Products
Flibanserin (Addyi) was approved in the United States in 2015 in the form of film-coated tablets. The drug has not yet been registered in many countries. Flibanserin was originally developed at Boehringer Ingelheim as an antidepressant. It was marketed in the United States by Sprout Pharmaceuticals.
Structure and properties
Flibanserin (C20H21F3N4O, Mr = 390.4 g/mol) is a piperazine and a dihydrobenzimidazolone derivative. It exists as a white powder that is insoluble in water.
Effects
Flibanserin (ATC G02CX02) stimulates sexual desire. It is an agonist at postsynaptic serotonin-5-HT1A receptors and an antagonist at serotonin-5-HT2A receptors. It transiently increases concentrations of dopamine and norepinephrine (responsible for sexual arousal) and decreases concentrations of serotonin (responsible for sexual inhibition) in the prefrontal cortex of the brain.

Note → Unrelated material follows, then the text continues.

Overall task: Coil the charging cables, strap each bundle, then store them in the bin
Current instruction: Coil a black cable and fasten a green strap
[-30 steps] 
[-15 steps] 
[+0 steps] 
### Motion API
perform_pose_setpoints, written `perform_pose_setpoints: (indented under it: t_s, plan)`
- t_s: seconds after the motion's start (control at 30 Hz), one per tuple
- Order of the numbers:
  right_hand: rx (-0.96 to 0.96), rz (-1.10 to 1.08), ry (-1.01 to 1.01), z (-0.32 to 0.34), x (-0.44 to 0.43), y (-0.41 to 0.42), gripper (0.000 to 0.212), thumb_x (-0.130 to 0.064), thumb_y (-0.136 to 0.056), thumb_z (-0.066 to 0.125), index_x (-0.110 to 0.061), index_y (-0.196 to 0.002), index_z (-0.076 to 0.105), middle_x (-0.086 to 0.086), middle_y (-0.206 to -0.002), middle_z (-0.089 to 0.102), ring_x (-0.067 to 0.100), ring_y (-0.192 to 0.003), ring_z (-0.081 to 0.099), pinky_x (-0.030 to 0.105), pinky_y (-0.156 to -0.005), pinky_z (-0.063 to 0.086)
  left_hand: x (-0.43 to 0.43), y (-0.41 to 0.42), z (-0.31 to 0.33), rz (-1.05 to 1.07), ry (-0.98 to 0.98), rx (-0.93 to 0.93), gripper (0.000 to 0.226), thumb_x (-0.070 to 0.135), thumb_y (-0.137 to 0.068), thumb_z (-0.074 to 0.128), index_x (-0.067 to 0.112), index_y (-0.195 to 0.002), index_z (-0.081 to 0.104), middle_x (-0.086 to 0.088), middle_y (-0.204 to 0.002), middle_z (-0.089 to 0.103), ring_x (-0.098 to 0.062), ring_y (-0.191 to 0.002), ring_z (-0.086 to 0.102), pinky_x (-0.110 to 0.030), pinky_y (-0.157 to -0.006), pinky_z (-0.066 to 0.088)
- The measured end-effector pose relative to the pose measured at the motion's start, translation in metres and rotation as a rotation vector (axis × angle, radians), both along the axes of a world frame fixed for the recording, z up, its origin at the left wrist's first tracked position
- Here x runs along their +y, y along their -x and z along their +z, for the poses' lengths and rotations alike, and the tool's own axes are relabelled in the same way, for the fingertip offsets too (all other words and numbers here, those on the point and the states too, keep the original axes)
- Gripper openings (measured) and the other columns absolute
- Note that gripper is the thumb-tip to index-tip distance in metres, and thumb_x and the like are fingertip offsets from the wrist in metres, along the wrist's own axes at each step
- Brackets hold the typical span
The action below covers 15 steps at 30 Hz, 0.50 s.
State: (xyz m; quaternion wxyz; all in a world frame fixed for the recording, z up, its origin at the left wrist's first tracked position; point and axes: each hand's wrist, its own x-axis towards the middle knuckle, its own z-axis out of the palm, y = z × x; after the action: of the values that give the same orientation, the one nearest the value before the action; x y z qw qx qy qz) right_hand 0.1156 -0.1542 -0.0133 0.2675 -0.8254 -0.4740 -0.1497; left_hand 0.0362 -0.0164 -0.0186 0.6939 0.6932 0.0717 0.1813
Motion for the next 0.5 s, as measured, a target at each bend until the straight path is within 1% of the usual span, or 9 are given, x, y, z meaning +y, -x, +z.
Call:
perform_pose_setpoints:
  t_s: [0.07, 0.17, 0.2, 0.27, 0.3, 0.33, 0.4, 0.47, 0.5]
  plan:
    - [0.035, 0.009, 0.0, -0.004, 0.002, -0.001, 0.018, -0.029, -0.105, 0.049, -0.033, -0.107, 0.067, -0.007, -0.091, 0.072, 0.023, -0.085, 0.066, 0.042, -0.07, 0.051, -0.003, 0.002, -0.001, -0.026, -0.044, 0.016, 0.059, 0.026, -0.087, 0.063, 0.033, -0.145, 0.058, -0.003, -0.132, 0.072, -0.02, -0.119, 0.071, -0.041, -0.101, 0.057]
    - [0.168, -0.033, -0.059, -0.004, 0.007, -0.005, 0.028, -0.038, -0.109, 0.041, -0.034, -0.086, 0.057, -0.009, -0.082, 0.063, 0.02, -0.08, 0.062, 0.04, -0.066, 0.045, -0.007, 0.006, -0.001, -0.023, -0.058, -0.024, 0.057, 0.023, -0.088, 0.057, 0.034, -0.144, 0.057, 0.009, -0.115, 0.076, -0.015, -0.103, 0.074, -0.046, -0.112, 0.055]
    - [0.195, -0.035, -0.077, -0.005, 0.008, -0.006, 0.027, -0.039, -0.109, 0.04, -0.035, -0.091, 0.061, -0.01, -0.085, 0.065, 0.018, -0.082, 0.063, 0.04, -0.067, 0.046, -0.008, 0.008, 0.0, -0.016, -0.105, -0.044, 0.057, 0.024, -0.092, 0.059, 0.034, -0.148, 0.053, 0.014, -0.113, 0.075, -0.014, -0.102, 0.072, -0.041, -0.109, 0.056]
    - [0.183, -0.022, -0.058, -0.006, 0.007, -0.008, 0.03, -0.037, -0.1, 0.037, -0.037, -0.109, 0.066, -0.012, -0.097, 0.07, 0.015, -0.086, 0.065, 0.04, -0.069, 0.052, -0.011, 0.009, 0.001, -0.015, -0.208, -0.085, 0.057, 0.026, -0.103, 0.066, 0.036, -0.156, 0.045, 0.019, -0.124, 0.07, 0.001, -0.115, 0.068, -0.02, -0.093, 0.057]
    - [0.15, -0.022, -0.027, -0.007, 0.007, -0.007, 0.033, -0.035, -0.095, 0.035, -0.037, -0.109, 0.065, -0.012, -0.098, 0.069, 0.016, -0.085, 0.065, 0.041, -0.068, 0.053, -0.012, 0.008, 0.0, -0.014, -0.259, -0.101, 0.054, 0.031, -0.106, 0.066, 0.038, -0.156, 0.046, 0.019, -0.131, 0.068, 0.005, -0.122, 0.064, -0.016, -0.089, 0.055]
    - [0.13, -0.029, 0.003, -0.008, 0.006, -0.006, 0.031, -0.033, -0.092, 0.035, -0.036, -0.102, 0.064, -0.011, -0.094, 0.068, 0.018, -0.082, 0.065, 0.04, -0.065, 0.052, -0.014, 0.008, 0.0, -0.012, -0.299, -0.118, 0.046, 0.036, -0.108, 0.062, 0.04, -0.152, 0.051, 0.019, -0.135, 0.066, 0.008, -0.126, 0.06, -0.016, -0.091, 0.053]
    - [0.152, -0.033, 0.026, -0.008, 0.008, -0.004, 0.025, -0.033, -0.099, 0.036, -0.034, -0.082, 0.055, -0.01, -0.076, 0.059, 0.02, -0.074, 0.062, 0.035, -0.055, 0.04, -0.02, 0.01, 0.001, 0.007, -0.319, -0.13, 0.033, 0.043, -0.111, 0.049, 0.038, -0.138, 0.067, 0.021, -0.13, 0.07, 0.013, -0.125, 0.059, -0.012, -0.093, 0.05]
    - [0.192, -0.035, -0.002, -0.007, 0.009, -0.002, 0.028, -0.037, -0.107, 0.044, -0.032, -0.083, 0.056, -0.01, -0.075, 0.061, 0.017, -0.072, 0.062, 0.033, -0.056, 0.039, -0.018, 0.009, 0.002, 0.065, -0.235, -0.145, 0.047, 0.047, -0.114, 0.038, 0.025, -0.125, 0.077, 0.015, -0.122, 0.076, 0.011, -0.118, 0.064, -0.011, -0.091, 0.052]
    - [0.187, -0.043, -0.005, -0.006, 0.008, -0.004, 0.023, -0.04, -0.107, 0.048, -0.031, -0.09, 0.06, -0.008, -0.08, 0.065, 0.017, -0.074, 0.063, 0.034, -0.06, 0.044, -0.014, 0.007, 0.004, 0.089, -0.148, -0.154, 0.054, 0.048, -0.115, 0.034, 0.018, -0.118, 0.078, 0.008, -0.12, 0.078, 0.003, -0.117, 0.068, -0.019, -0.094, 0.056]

The half-life is 11 hours.
Indications
For the treatment of premenopausal women with hypoactive sexual desire disorder (HSDD).
Dosage
According to the SmPC. Tablets are taken once daily in the evening before bedtime.
Contraindications
- Combination with alcohol
- Combination with CYP3A4 inhibitors
- Liver dysfunction
Full precautions can be found in the drug label.
Interactions
Flibanserin is a substrate of CYP3A4 and, to a lesser extent, CYP2C19. Corresponding drug-drug interactions are possible. Other interactions have been described with alcohol, central depressant drugs, and digoxin (P-gp substrates).
Adverse effects
The most common potential adverse effects include dizziness, fatigue, somnolence, nausea, sleep disturbances, and dry mouth.